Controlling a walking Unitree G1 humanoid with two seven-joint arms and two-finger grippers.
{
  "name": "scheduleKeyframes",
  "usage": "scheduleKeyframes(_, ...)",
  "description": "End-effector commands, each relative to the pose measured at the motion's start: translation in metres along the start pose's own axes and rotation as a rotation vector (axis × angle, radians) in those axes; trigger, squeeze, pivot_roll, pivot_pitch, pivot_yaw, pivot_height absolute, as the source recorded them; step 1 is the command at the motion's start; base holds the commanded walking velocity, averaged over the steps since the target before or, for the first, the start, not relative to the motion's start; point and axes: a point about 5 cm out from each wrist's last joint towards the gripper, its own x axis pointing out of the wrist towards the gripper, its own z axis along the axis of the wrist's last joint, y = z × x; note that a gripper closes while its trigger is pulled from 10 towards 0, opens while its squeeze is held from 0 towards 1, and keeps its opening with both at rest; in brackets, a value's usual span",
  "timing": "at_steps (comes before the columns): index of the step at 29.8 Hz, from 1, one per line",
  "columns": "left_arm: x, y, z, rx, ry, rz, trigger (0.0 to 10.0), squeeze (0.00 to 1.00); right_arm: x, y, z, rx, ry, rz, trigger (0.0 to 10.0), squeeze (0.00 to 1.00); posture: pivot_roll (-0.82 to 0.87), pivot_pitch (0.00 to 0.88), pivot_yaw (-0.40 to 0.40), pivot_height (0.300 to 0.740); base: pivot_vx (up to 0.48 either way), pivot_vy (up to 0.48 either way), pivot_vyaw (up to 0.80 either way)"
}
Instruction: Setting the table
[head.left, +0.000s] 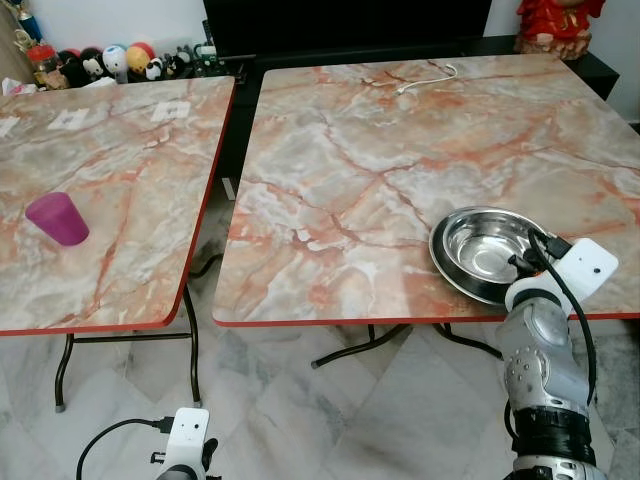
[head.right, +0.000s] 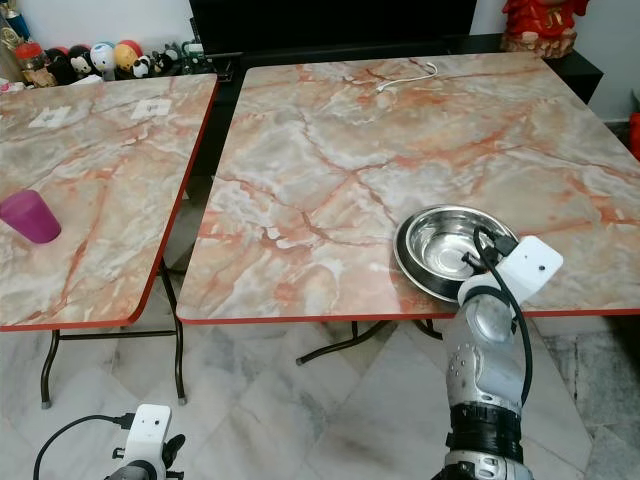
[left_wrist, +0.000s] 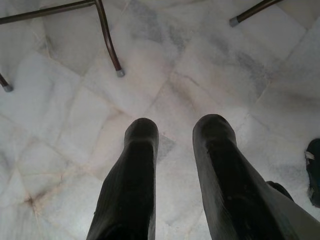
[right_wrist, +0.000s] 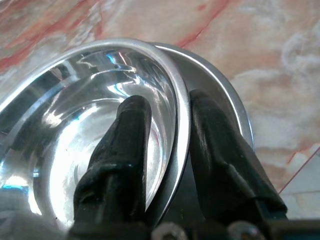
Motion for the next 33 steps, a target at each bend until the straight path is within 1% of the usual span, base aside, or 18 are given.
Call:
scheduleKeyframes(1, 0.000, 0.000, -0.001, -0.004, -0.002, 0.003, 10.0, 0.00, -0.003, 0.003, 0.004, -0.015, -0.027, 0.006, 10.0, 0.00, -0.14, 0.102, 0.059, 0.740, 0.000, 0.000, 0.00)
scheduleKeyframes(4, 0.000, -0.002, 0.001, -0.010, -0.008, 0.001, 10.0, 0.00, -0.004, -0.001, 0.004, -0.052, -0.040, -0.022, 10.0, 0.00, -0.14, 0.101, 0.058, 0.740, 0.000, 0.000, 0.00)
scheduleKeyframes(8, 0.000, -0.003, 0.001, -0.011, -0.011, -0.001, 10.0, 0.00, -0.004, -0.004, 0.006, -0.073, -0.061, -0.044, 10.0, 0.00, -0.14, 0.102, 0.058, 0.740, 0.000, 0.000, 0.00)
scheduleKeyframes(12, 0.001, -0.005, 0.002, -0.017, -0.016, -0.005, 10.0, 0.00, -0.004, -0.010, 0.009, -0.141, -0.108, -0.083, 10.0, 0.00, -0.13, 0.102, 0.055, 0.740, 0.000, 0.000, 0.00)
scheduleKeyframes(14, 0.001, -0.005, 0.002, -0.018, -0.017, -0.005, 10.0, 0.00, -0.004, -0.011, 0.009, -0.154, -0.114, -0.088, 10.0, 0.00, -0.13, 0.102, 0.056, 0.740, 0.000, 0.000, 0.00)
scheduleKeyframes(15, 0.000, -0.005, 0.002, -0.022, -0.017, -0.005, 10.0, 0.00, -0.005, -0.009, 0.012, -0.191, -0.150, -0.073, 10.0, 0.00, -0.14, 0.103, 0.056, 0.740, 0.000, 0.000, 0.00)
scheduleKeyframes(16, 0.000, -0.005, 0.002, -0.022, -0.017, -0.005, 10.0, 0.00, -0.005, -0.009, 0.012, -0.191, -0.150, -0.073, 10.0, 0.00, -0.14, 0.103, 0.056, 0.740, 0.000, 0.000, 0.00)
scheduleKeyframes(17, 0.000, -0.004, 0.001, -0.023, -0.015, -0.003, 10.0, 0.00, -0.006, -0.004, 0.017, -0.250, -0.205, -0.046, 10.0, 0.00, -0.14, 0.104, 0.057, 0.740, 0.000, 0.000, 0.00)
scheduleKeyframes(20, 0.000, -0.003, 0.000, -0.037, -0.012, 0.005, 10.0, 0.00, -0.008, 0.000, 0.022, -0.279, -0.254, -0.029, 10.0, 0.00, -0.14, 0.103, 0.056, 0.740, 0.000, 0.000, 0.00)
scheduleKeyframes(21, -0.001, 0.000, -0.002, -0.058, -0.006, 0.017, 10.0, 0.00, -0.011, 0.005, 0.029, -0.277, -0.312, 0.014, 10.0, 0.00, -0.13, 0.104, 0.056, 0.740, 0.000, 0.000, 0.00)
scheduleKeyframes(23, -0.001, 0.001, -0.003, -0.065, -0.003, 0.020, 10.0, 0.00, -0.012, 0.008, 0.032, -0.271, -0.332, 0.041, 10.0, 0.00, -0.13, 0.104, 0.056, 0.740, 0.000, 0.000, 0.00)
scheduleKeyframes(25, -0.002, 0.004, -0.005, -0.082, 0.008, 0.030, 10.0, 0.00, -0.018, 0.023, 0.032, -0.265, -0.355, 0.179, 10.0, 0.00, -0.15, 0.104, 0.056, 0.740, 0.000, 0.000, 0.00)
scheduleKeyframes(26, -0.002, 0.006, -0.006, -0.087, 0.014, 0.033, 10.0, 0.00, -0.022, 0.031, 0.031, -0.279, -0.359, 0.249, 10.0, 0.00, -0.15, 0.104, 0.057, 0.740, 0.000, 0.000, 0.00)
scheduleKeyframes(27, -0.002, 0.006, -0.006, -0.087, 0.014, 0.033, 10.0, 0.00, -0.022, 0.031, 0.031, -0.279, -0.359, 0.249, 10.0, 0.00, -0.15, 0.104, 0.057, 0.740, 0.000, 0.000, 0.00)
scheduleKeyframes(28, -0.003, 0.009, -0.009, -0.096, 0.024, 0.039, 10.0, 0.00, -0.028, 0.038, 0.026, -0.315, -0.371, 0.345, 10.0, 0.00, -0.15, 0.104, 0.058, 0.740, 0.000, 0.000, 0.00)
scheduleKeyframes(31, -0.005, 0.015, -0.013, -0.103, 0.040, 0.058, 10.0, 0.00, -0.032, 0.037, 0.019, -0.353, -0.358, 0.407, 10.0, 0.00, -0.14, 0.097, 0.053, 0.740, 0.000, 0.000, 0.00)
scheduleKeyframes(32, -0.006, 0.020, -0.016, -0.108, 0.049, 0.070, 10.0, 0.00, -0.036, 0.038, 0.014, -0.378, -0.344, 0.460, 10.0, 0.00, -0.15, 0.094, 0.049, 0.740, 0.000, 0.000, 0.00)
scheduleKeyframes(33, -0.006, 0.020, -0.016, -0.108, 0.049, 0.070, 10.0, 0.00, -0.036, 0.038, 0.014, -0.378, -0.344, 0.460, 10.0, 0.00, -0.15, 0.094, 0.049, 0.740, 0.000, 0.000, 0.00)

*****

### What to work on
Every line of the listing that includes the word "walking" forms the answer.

### Solved exercise
Controlling a walking Unitree G1 humanoid with two seven-joint arms and two-finger grippers.
  "description": "End-effector commands, each relative to the pose measured at the motion's start: translation in metres along the start pose's own axes and rotation as a rotation vector (axis × angle, radians) in those axes; trigger, squeeze, pivot_roll, pivot_pitch, pivot_yaw, pivot_height absolute, as the source recorded them; step 1 is the command at the motion's start; base holds the commanded walking velocity, averaged over the steps since the target before or, for the first, the start, not relative to the motion's start; point and axes: a point about 5 cm out from each wrist's last joint towards the gripper, its own x axis pointing out of the wrist towards the gripper, its own z axis along the axis of the wrist's last joint, y = z × x; note that a gripper closes while its trigger is pulled from 10 towards 0, opens while its squeeze is held from 0 towards 1, and keeps its opening with both at rest; in brackets, a value's usual span",

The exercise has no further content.